Nasional

Alissa Wahid Ungkap Sejumlah Faktor Pemicu Terjadinya KDRT

Jumat, 20 September 2024 | 12:15 WIB

Alissa Wahid Ungkap Sejumlah Faktor Pemicu Terjadinya KDRT

Ketua PBNU Alissa Wahid dalam Seminar Nasional yang digelar LKK PBNU di Hotel Yuan Garden, Jakarta, Kamis (19/9/2024). (Foto: NU Online/Suwitno)

Jakarta, NU Online

Ketua Pengurus Besar Nahdlatul Ulama (PBNU) Hj Alissa Wahid mengungkapkan sejumlah faktor pemicu kekerasan dalam rumah tangga (KDRT). Faktor itu dapat mengakibatkan gangguan kekerasan mental, fisik, maupun ekonomi.
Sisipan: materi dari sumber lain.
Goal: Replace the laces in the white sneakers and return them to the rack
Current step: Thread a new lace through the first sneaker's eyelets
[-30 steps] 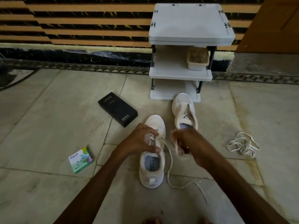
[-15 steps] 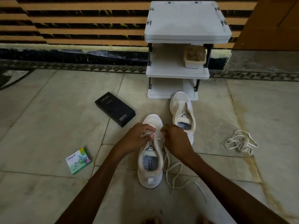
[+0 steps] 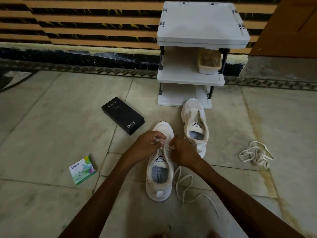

“KDRT sumbernya itu ada beberapa, tetapi bentuknya bisa bermacam-macam,” ungkapnya dalam acara Seminar Nasional Penguatan Calon Pengantin Dalam Perspektif Keluarga Maslahat: Pencegahan dan Penanganan KDRT di Hotel Millenium, Jakarta Pusat pada Kamis (19/9/24).


Faktor pertama yang menjadi pemicu KDRT adalah tiap-tiap pasangan dinilai tidak mampu saling memberdayakan. Hal itu terjadi pada setiap pasangan yang berpikiran menang-kalah, bukan sama-sama menang. Dalam konteks NU, tindakan seperti itu melanggar lima prinsip dasar syariat atau maaqashis syari’ah.


“Jadi, ketidakmampuan untuk saling memberdayakan itu muncul dari pemikiran win-lose, tidak berani memperjuangkan harkat dan martabatnya, dan terlalu menjunjung tinggi kepentingan pelaku kekerasaan,” lanjutnya.


Faktor pertama jika diabaikan akan merambat menjadi faktor kedua, yakni relasi kuasa. Bagi Alissa, relasi kuasa berbeda dengan kepemimpinan yang meniscayakan adanya kebijaksanaan, perhatian, dan kejujuran dalam memimpin.


“Nah itu larinya ke yang kedua, relasi kuasa. Siapa yang lebih berkuasa, yang satunya harus lebih tunduk sepenuhnya menerima diperlakukan apa saja,” katanya.


Selanjutnya, ada faktor kesiapan mental dan intelektual yang rendah dari tiap-tiap pasangan, sekaligus kurangnya pembekalan bagi para calon pengantin oleh lembaga-lembaga tekait.


Senada, Sekretaris Forum Pengada Layanan (FPL) Siti Mazumah menyampaikan bahwa untuk menghambat laju KDRT, calon pengantin dianjurkan memilih pasangan dengan baik.


Di samping itu, perjanjian sebelum menikah juga perlu dilakukan. Siti mengatakan, setelah menangani banyak kasus, ia menemukan tidak sedikit kasus rumah tangga yang rumit karena tidak adanya kesepakatan pranikah.


Langkah itu penting diperhatikan karena KDRT bukan saja kekerasan fisik melainkan kekerasan psikis, lebih-lebih kekerasan psikis bisa berakibat kepada kekerasan fisik.


“Karena kekerasan psikis dapat membawa kepada kekerasan fisik,” katanya.